In message , at 11:13:10 on Fri, 4 Aug
2017, Someone Somewhere remarked:
On 04/08/2017 10:20, Roland Perry wrote:
In message , at 10:05:25 on Fri, 4 Aug
2017, Someone Somewhere remarked:

There's more to do when driving a bus, therefore drivers don't
fall asleep as often. There are also very few instances of buses
toppling over because they took a bend too fast.
It certainly does happen. Indeed, it's happened a lot more with
double decker buses/coaches than it has from trams (once).
Neil
Indeed - a quick search for coach overturned on google returns a
considerable number of examples.


All the ones I found in a quick search were either because they'd
swerved to avoid another vehicle, or they'd left the road and
typically toppled into a ditch.

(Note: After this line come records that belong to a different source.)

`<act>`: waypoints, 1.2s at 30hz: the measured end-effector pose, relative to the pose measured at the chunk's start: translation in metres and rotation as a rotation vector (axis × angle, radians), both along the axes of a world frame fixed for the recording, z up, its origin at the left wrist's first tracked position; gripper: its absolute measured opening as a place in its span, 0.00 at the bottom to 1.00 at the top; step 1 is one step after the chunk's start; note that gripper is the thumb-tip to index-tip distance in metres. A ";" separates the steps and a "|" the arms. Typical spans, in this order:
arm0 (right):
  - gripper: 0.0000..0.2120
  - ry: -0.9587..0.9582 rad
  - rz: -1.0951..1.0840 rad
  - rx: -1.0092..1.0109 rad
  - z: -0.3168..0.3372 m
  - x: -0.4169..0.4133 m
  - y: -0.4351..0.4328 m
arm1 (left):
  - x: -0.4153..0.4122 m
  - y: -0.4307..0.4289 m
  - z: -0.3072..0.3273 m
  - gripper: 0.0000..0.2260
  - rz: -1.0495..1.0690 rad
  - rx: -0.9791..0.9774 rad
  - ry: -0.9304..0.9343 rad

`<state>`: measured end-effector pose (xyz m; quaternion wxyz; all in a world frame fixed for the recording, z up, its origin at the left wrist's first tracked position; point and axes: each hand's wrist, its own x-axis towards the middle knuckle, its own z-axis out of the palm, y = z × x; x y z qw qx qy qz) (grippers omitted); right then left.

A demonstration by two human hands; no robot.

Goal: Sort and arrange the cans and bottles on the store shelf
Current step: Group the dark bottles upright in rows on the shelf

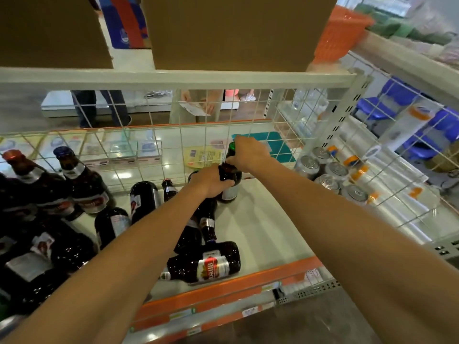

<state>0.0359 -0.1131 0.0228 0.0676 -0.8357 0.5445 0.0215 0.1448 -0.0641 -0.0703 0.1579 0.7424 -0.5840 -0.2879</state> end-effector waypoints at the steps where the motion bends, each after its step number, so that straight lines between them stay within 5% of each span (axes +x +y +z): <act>1: 0.19 -0.025 -0.006 0.006 -0.005 0.001 -0.002 | 0.002 0.000 -0.002 0.24 0.008 -0.013 0.005; 8: 0.20 -0.140 -0.047 0.086 -0.018 -0.011 -0.007 | 0.009 0.021 -0.003 0.23 0.053 -0.070 0.037; 13: 0.11 -0.188 -0.043 0.420 -0.040 -0.031 0.016 | 0.024 0.060 -0.001 0.19 0.134 -0.053 -0.006; 17: 0.13 -0.138 0.028 0.321 -0.058 -0.023 0.043 | 0.044 0.095 0.002 0.22 0.129 -0.003 -0.093; 26: 0.05 -0.144 0.520 0.318 -0.085 0.043 0.156 | 0.083 0.173 0.013 0.12 0.094 0.043 -0.163; 36: 0.19 0.234 0.608 0.032 -0.121 0.059 0.223 | 0.097 0.234 -0.012 0.18 0.075 -0.033 -0.157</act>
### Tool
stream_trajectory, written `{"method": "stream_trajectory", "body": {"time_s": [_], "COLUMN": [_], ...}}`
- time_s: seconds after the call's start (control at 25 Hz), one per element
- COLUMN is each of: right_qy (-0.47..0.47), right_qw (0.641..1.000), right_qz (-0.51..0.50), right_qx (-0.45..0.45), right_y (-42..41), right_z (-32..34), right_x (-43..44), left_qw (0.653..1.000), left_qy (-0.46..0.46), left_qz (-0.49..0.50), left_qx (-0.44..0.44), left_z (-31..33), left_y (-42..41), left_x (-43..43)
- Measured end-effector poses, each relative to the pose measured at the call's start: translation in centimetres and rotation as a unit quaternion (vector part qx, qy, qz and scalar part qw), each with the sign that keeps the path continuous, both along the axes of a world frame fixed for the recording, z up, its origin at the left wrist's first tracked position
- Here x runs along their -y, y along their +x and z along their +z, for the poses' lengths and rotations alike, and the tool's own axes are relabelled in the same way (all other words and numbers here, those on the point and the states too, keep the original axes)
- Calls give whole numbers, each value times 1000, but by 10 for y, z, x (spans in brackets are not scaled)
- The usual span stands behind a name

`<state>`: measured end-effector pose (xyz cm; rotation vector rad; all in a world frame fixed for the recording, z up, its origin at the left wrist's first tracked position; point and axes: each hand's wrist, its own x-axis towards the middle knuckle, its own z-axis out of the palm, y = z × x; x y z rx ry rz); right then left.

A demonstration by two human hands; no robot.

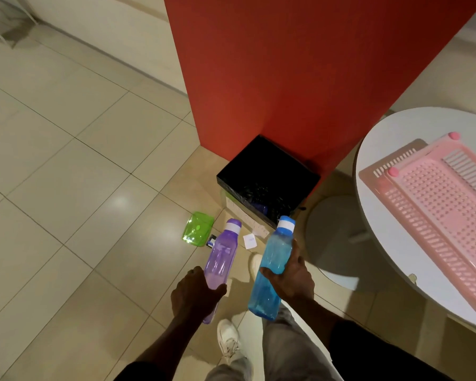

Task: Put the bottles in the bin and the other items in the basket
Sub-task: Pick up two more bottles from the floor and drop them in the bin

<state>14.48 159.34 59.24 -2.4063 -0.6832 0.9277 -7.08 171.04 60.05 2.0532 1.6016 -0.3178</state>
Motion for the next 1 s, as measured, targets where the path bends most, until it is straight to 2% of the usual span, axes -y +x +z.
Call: {"method": "stream_trajectory", "body": {"time_s": [0.12, 0.24, 0.64, 0.8, 1.0], "right_qy": [-8, -19, -29, -38, -39], "right_qw": [1000, 998, 996, 993, 989], "right_qz": [25, 44, -82, -107, -141], "right_qx": [-8, 50, 7, 14, 14], "right_y": [41, 72, 221, 257, 277], "right_z": [-20, -32, -97, -133, -165], "right_x": [-38, -60, -136, -167, -189], "left_qw": [999, 999, 997, 992, 988], "left_qy": [-9, -20, -36, -21, -16], "left_qz": [6, 15, -55, -120, -151], "left_qx": [-33, -42, -42, -45, -30], "left_z": [-13, -16, -58, -86, -116], "left_y": [35, 74, 251, 305, 345], "left_x": [-29, -51, -155, -204, -236]}}
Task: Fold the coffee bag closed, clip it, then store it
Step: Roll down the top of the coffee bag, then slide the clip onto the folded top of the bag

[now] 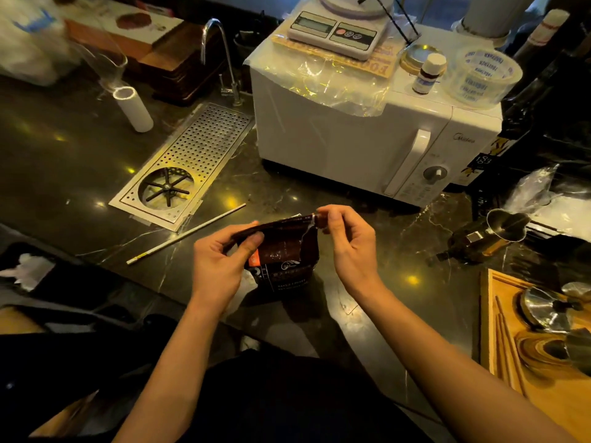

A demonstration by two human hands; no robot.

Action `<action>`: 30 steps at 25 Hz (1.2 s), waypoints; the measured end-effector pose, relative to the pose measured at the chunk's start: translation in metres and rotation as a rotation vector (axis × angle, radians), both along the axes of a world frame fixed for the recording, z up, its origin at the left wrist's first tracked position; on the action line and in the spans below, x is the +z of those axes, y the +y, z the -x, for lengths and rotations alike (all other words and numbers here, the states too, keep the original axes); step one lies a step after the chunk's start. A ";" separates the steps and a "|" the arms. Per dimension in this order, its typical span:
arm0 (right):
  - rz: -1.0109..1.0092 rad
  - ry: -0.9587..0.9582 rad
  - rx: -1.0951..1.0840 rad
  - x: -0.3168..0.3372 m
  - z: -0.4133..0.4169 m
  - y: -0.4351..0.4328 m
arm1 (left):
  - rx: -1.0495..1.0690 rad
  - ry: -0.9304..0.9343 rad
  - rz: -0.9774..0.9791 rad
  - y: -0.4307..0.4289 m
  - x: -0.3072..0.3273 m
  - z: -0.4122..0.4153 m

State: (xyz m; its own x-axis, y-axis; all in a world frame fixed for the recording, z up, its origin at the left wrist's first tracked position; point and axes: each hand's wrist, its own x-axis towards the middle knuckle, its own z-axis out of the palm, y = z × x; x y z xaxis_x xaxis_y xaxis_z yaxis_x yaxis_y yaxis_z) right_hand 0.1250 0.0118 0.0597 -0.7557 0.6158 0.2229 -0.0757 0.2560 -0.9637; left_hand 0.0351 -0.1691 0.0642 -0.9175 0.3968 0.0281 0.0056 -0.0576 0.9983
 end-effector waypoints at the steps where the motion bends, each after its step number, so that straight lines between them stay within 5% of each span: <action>1: 0.010 -0.027 0.006 -0.006 0.005 0.000 | 0.015 0.005 -0.004 -0.006 0.003 0.001; 5: -0.032 -0.234 0.034 -0.036 0.026 0.005 | 0.095 0.001 -0.011 -0.027 0.009 0.004; 11: -0.493 -0.608 0.353 -0.067 0.060 0.004 | 0.213 0.031 0.042 -0.059 0.006 0.010; 19: -0.825 -0.735 0.600 -0.084 0.082 -0.007 | 0.278 0.020 0.029 -0.069 -0.007 0.012; 30: -0.977 -0.780 0.716 -0.081 0.103 -0.010 | 0.281 -0.029 0.048 -0.070 -0.014 0.019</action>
State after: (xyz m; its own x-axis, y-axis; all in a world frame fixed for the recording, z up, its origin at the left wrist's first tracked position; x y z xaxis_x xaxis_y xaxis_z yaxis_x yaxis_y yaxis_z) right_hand 0.0225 0.0021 -0.0215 -0.9549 -0.0961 -0.2810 -0.0132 0.9590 -0.2831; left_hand 0.0164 -0.2390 0.0497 -0.9918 0.1271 -0.0125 -0.0140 -0.0109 0.9998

Neither of these is very likely to be
echoed on a tramway.


First link for coach overturned speeding on google is an accident from
2008 near Heathrow where the driver took the bend too quickly - 40
advisory limit, tachograph showed he was doing 55 in a heavily loaded
bus, and court was informed that over 45 given the circumstances would
cause the bus to become unstable.


He left the road (see above) and bounced off crash barriers. I suspect
that ironically it was the knock from the second barrier which flipped
the coach.

3 killed, 60 injured - roughly the same number of casualties as the
Croydon tram crash.


Agreed, he was driving far too fast, but he hadn't fallen asleep.